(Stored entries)
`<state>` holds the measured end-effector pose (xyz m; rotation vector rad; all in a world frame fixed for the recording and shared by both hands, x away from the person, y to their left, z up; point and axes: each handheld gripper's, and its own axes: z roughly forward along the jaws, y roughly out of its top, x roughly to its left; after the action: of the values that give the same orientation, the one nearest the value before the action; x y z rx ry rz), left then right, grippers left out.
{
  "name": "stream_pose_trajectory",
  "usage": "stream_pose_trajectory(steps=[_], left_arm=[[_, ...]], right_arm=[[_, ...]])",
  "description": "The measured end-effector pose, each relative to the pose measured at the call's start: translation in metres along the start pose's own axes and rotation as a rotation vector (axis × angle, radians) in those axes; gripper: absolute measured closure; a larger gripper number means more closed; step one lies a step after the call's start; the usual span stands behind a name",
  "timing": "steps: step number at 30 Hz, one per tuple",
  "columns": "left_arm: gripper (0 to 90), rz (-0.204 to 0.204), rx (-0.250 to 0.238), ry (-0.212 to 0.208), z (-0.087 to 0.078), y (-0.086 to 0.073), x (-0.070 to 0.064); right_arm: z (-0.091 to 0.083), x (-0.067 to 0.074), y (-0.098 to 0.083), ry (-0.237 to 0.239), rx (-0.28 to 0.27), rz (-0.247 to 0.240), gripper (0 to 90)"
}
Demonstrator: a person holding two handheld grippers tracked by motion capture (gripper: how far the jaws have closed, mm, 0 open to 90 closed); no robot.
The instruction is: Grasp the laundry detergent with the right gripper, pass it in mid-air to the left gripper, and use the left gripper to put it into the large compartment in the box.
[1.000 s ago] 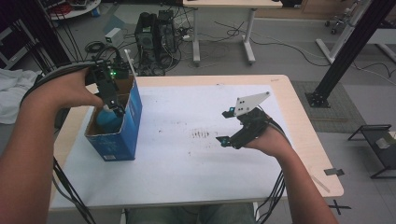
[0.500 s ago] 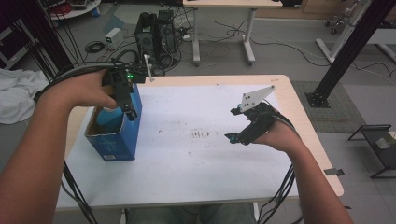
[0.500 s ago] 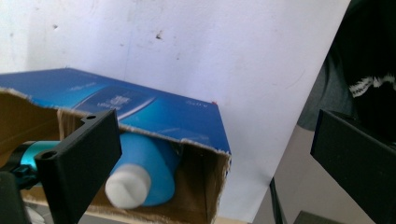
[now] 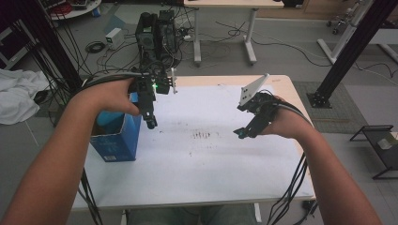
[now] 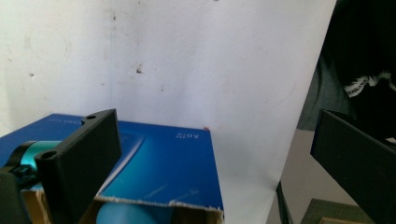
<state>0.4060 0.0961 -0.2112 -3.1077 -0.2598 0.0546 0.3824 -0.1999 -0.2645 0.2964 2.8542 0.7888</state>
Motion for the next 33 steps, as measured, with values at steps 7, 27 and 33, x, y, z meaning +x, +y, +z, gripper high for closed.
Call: stream_pose_trajectory(steps=[7, 27, 33], left_arm=[[1.7, 0.020, 0.001, 0.000, 0.020, 0.013, 0.004], [1.7, 0.023, -0.018, -0.017, 0.049, 0.021, 0.001], [1.7, 0.033, -0.019, -0.019, 0.049, 0.023, 0.001]], right_arm=[[0.009, -0.008, -0.001, 0.032, 0.088, -0.006, 12.5], [0.039, -0.003, 0.005, 0.077, 0.206, -0.062, 12.5], [0.037, -0.001, 0.003, 0.071, 0.206, -0.055, 12.5]])
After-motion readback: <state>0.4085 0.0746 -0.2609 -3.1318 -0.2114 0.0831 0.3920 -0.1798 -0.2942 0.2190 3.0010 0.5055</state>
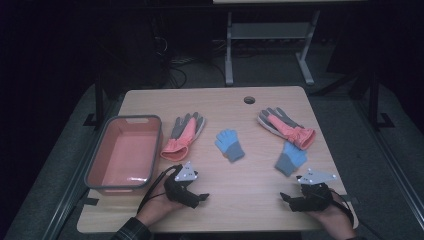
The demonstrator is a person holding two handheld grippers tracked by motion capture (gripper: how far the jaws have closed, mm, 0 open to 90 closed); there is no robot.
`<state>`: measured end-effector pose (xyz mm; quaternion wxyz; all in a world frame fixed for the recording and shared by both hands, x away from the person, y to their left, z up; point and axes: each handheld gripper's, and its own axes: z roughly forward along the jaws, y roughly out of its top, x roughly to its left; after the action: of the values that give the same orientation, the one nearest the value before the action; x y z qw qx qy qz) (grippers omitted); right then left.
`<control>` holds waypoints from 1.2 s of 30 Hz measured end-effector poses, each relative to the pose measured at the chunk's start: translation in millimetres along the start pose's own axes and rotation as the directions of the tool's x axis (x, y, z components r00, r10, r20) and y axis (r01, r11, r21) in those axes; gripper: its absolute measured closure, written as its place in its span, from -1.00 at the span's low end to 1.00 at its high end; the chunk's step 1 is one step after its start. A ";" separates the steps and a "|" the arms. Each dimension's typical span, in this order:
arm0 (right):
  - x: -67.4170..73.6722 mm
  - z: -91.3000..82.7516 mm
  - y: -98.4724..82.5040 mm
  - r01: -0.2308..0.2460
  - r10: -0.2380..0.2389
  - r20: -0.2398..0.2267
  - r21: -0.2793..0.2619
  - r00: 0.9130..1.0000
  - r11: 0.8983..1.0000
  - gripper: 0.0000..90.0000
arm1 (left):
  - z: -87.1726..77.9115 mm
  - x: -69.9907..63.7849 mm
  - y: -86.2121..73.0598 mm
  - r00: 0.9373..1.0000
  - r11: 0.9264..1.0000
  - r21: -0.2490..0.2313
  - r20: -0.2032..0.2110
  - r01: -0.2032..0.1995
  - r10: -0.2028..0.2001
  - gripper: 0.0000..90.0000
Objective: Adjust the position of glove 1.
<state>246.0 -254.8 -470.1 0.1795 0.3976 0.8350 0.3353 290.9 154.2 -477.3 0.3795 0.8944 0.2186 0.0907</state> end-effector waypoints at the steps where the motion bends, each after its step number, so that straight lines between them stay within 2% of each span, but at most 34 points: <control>1: 0.0 0.0 0.0 0.000 0.000 0.000 0.000 1.000 1.000 -0.63 | 0.0 0.0 0.0 1.000 1.000 0.000 0.000 0.000 0.000 -0.72; 5: -4.9 -11.8 9.1 -0.034 0.034 0.002 -0.047 0.999 0.998 -0.16 | -0.4 -0.4 -0.2 1.000 1.000 0.002 -0.003 0.001 -0.001 -0.72; 6: -4.9 -11.8 9.1 -0.034 0.034 0.002 -0.047 0.999 0.998 -0.16 | -0.4 -0.5 -0.2 1.000 1.000 0.002 -0.003 0.001 -0.001 -0.72; 8: -8.0 -13.5 12.5 -0.047 0.047 -0.003 -0.048 0.999 0.998 0.04 | -0.4 -0.3 -0.2 1.000 1.000 0.002 -0.003 0.000 0.000 -0.72; 11: -13.9 -12.6 18.9 -0.062 0.062 0.001 -0.050 0.998 0.997 0.38 | 0.0 -0.3 -0.2 1.000 1.000 -0.004 -0.004 0.000 0.000 -0.72; 12: -17.2 -9.4 22.8 -0.067 0.067 0.000 -0.041 0.998 0.997 0.59 | 0.3 -0.7 -0.2 1.000 1.000 -0.010 -0.004 0.006 -0.006 -0.73; 13: -17.2 -9.4 22.8 -0.067 0.067 0.000 -0.041 0.998 0.997 0.59 | 0.0 -0.3 -0.2 1.000 1.000 -0.004 -0.005 0.000 0.000 -0.73; 18: -24.8 -4.8 29.4 -0.062 0.062 0.008 -0.032 0.998 0.998 1.00 | 0.0 -0.5 -0.2 1.000 1.000 -0.004 -0.005 0.003 -0.003 -0.72; 28: -50.5 11.7 48.7 -0.073 0.073 0.003 -0.037 0.997 0.997 1.00 | -1.6 0.7 -1.3 1.000 1.000 0.000 -0.021 0.018 -0.018 -0.72; 30: -61.2 18.8 56.0 -0.090 0.091 0.006 -0.038 0.996 0.995 1.00 | -1.9 0.7 -1.8 1.000 1.000 -0.002 -0.024 0.019 -0.019 -0.72; 36: -72.4 29.7 62.5 -0.109 0.109 -0.002 -0.031 0.994 0.994 1.00 | -2.7 0.4 -2.1 0.999 1.000 0.000 -0.026 0.027 -0.027 -0.73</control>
<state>341.6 -270.5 -444.9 0.1666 0.4398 0.8068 0.3576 289.7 157.4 -477.0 0.3777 0.8902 0.2355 0.0973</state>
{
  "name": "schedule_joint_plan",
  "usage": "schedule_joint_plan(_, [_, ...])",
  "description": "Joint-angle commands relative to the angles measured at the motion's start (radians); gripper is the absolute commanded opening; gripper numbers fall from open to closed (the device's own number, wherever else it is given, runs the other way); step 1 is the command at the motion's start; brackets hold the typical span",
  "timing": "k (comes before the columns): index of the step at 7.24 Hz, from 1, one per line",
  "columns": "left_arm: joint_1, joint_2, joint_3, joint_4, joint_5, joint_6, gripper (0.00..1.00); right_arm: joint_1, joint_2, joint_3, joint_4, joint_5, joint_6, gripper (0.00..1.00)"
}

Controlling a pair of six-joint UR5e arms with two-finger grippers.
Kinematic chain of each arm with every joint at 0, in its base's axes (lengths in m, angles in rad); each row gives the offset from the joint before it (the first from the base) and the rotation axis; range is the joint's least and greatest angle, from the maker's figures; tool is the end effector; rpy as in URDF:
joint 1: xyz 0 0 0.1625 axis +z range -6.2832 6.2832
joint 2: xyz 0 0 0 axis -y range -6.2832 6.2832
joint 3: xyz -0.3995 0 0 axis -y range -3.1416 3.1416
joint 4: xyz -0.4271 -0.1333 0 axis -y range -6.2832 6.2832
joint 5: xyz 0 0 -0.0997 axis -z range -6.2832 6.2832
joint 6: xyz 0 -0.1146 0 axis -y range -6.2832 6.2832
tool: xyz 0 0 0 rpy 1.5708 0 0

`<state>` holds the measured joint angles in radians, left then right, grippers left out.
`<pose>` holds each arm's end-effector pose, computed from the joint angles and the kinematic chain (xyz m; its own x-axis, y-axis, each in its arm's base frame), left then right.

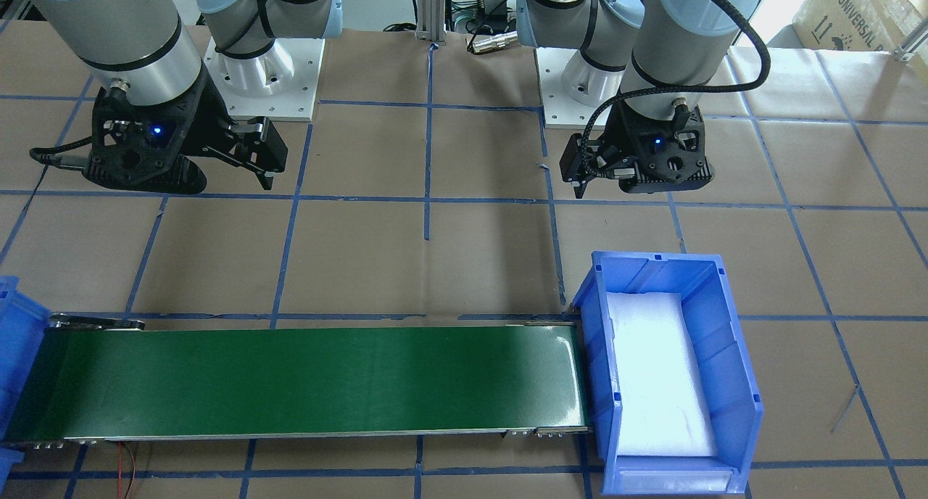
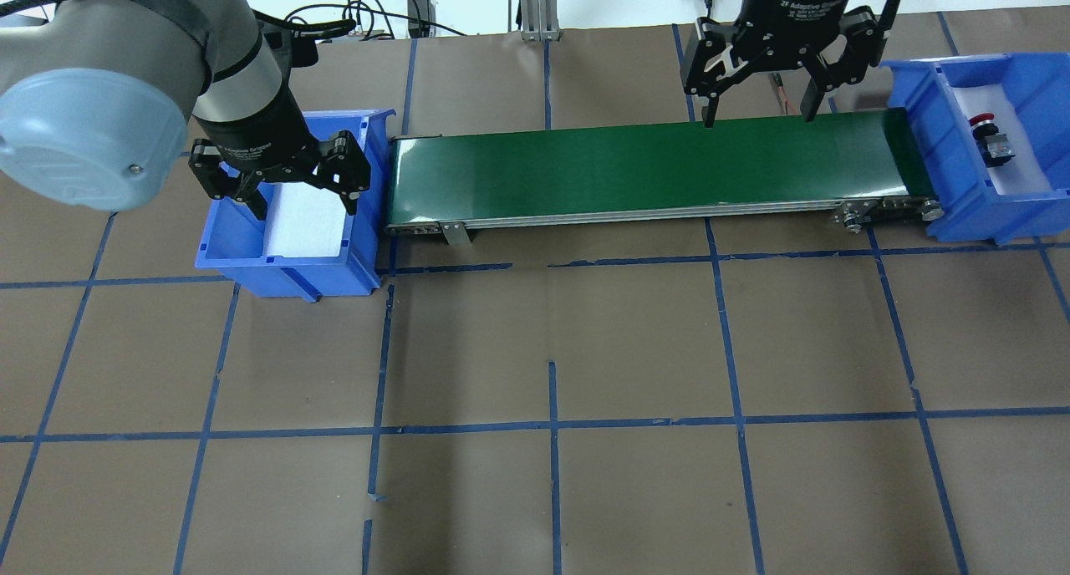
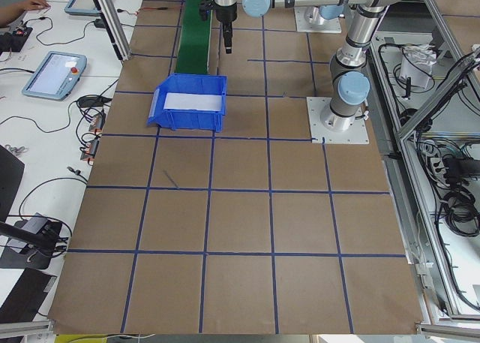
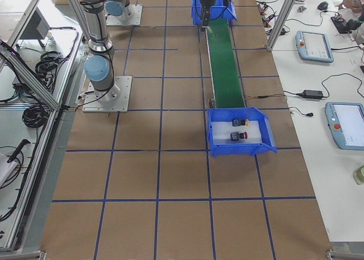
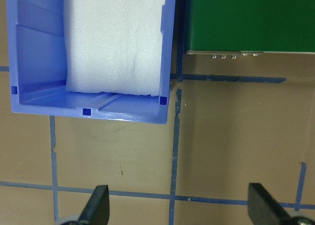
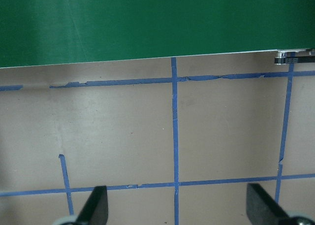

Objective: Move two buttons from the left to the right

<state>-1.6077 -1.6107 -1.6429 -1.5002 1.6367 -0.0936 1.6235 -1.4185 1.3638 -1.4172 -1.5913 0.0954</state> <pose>-0.1454 -0.5302 0.3956 -0.9961 -0.0540 -0.0694 -0.0565 0.9978 0.0351 0.1611 -0.5673 0.4569 -0.9987 0.0402 0.0297 0.0429 0.9944 0.0963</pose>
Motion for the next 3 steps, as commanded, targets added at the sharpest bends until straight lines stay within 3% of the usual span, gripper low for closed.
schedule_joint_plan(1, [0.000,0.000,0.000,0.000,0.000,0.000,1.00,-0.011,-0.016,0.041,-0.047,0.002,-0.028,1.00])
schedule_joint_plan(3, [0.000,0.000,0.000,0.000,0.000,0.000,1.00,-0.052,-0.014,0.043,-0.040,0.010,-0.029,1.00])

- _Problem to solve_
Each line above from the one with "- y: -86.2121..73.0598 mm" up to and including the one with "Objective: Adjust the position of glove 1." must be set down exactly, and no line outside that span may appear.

- _Response to this exercise_
  - y: -86.2121..73.0598 mm
  - r00: 0.9373..1.0000
  - r11: 0.9264..1.0000
  - r21: -0.2490..0.2313
  - r20: -0.2032..0.2110
  - r01: -0.2032..0.1995
  - r10: -0.2028..0.2001
  - gripper: 0.0000..90.0000
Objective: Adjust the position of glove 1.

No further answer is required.